*What is needed*: Return every line from the one with "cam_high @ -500" through the one with "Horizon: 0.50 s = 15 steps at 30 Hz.", inclusive, exactly as it appears below.

(Data records)
+ + +

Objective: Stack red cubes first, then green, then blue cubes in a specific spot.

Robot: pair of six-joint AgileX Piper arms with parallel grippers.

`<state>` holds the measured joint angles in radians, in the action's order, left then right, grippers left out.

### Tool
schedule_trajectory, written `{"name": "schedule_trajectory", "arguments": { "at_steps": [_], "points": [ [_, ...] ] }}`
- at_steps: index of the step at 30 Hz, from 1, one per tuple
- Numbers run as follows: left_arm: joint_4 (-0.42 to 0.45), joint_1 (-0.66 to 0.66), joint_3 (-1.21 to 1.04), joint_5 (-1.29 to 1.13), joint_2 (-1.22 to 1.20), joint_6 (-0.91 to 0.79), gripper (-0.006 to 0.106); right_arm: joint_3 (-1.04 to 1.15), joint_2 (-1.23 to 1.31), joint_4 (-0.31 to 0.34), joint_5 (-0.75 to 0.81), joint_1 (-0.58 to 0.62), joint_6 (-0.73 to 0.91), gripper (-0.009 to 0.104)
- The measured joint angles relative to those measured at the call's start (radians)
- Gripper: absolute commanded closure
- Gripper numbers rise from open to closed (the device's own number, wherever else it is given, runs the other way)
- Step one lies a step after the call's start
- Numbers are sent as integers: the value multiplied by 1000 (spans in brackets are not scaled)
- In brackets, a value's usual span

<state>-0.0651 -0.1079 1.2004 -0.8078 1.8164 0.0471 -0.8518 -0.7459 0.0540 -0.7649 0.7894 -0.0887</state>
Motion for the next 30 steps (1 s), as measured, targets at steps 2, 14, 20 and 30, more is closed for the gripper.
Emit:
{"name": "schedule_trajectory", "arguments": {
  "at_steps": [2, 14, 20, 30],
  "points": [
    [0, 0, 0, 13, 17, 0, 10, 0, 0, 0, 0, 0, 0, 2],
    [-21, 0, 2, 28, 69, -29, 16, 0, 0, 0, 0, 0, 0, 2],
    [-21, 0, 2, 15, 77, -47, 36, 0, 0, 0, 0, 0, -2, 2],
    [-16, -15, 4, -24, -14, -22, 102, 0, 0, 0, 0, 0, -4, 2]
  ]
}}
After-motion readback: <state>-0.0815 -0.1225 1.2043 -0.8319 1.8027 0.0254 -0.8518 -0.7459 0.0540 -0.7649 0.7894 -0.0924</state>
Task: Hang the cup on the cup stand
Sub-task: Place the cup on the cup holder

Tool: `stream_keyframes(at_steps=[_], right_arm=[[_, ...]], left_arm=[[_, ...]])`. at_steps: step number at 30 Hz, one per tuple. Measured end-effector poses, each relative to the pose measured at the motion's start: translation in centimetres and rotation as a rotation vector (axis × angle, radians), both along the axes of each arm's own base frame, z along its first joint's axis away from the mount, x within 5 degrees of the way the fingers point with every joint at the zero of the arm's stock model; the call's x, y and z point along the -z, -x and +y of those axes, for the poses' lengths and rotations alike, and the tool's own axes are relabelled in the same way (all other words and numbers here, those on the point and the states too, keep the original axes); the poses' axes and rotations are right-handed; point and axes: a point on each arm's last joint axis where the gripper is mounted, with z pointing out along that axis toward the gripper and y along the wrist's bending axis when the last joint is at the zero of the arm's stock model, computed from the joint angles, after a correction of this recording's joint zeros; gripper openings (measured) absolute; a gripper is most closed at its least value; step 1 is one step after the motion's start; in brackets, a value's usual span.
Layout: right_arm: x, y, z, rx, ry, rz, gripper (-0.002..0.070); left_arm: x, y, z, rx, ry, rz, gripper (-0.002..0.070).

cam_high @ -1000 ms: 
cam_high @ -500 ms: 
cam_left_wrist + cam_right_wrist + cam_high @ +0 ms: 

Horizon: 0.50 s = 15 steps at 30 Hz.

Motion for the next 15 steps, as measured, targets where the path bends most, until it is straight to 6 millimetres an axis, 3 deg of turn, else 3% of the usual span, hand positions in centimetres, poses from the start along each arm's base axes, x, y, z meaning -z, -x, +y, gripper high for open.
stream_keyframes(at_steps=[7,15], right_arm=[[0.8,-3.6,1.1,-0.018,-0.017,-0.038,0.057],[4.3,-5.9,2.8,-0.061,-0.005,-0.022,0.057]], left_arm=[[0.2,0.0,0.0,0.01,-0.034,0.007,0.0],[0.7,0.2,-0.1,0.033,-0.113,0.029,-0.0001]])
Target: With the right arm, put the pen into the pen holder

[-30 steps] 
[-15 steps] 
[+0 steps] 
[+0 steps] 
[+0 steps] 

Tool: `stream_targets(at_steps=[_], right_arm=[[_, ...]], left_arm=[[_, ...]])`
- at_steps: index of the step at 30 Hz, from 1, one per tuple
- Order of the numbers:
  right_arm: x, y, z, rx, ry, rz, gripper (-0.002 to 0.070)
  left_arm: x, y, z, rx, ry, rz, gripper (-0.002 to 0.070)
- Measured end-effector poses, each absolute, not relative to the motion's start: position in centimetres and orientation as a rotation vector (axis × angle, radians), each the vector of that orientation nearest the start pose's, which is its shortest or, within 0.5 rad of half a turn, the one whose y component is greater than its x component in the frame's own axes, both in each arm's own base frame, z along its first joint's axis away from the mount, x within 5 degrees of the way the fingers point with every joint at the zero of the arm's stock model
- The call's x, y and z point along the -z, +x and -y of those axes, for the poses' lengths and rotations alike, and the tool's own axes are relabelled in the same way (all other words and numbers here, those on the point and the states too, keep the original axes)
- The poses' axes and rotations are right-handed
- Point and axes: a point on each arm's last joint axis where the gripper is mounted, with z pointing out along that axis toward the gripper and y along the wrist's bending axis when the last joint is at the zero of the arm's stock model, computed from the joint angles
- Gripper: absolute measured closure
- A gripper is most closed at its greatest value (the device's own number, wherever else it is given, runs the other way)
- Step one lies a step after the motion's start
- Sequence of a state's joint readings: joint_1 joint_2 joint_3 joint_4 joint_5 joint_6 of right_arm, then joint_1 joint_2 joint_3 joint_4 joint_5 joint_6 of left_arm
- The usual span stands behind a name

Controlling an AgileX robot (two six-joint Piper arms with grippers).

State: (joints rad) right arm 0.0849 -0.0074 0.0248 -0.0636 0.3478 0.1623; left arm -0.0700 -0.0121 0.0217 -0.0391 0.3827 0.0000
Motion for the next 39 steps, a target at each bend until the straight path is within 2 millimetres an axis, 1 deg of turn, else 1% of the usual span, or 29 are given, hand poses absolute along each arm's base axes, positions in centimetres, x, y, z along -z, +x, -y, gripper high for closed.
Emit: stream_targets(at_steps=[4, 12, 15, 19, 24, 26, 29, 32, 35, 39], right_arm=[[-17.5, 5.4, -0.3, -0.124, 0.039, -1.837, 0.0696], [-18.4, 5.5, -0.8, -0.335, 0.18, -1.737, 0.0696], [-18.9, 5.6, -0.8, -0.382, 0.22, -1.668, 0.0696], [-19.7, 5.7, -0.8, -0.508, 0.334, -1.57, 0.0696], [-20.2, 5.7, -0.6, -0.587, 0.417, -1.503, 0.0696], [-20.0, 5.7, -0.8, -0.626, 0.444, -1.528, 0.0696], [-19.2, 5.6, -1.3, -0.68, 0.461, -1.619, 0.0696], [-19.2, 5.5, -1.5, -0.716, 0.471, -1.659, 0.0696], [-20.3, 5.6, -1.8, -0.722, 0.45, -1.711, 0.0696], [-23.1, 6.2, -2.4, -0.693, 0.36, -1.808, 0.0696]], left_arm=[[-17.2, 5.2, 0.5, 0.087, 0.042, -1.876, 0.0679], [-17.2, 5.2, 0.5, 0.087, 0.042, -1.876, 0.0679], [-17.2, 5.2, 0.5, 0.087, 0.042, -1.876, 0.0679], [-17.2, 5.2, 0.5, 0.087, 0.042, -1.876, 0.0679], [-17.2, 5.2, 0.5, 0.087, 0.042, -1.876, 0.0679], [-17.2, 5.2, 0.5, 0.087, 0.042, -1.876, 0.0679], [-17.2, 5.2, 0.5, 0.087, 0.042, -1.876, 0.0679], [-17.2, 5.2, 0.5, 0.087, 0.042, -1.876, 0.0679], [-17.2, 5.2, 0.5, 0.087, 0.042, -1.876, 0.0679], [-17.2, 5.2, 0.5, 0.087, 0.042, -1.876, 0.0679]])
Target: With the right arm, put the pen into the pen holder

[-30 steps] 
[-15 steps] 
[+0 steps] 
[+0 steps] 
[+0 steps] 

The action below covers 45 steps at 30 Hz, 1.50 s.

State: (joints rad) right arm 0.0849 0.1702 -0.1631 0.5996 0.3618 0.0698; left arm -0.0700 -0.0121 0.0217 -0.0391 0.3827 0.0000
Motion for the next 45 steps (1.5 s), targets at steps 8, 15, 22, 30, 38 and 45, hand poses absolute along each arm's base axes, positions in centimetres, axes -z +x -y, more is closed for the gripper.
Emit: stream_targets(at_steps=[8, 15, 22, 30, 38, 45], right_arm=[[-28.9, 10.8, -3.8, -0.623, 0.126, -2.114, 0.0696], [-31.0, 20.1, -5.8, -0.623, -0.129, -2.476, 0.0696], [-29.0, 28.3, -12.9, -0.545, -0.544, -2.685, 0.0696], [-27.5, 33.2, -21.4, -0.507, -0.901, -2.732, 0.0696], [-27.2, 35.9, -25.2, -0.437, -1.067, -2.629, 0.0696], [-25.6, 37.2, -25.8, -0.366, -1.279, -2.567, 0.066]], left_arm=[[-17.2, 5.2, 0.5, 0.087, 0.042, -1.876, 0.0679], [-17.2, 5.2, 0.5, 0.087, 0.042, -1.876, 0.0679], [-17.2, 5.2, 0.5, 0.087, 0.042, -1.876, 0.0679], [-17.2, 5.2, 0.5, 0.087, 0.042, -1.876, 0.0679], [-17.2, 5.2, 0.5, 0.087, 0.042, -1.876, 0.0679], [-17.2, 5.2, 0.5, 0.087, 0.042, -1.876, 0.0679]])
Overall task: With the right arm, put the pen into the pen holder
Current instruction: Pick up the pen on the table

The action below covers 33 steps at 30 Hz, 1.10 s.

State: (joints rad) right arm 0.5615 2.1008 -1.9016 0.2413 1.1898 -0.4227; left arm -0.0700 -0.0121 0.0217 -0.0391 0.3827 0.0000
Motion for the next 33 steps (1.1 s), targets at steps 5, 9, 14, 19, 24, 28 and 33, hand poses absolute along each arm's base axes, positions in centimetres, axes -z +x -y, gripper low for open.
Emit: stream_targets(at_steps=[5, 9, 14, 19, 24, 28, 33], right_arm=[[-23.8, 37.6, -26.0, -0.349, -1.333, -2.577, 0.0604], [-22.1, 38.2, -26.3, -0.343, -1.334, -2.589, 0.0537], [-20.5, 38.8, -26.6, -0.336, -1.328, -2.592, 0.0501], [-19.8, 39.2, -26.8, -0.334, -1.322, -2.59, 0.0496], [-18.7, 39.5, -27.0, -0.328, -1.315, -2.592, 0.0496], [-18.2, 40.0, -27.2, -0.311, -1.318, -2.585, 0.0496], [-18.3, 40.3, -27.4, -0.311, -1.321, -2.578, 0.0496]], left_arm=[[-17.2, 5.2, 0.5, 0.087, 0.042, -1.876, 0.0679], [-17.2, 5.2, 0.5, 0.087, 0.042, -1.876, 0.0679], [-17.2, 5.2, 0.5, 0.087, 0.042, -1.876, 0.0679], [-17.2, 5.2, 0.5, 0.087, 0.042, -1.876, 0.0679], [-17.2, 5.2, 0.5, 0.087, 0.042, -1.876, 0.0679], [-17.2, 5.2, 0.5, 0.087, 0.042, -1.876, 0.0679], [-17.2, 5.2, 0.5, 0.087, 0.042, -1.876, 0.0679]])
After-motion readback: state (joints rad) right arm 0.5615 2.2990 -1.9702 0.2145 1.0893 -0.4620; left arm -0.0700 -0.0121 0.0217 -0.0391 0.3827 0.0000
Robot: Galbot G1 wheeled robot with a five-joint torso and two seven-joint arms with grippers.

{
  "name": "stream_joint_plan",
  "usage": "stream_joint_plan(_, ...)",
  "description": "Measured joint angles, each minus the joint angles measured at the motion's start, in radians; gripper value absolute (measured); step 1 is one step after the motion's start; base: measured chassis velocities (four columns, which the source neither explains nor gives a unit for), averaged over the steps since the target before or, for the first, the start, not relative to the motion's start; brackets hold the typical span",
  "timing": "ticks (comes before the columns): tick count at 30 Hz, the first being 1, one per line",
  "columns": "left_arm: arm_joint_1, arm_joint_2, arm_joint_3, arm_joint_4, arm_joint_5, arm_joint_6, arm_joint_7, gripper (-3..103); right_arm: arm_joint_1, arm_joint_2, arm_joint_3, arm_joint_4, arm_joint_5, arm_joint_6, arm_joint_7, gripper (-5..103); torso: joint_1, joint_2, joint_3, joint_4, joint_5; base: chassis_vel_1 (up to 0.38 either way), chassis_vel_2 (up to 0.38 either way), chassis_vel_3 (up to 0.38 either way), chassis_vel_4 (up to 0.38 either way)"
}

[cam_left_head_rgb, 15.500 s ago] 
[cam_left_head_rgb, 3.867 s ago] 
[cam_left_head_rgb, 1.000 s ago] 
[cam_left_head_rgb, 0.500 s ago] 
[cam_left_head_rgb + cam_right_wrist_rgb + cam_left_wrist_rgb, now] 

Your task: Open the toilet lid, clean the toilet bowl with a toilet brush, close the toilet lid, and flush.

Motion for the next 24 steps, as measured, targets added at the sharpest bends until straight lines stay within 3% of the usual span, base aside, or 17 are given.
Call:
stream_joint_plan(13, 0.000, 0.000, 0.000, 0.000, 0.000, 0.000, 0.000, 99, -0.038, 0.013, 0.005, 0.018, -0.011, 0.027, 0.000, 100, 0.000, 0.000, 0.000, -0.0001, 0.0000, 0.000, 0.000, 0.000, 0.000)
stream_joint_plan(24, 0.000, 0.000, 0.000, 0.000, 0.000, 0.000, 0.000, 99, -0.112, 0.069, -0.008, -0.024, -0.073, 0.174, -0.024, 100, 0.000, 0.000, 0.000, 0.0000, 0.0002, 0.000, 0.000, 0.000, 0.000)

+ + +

*Your response*:
cam_high @ -500 ms: 
cam_left_wrist + cam_right_wrist + cam_high @ +0 ms: 

Horizon: 0.50 s = 15 steps at 30 Hz.

The answer was written out completely.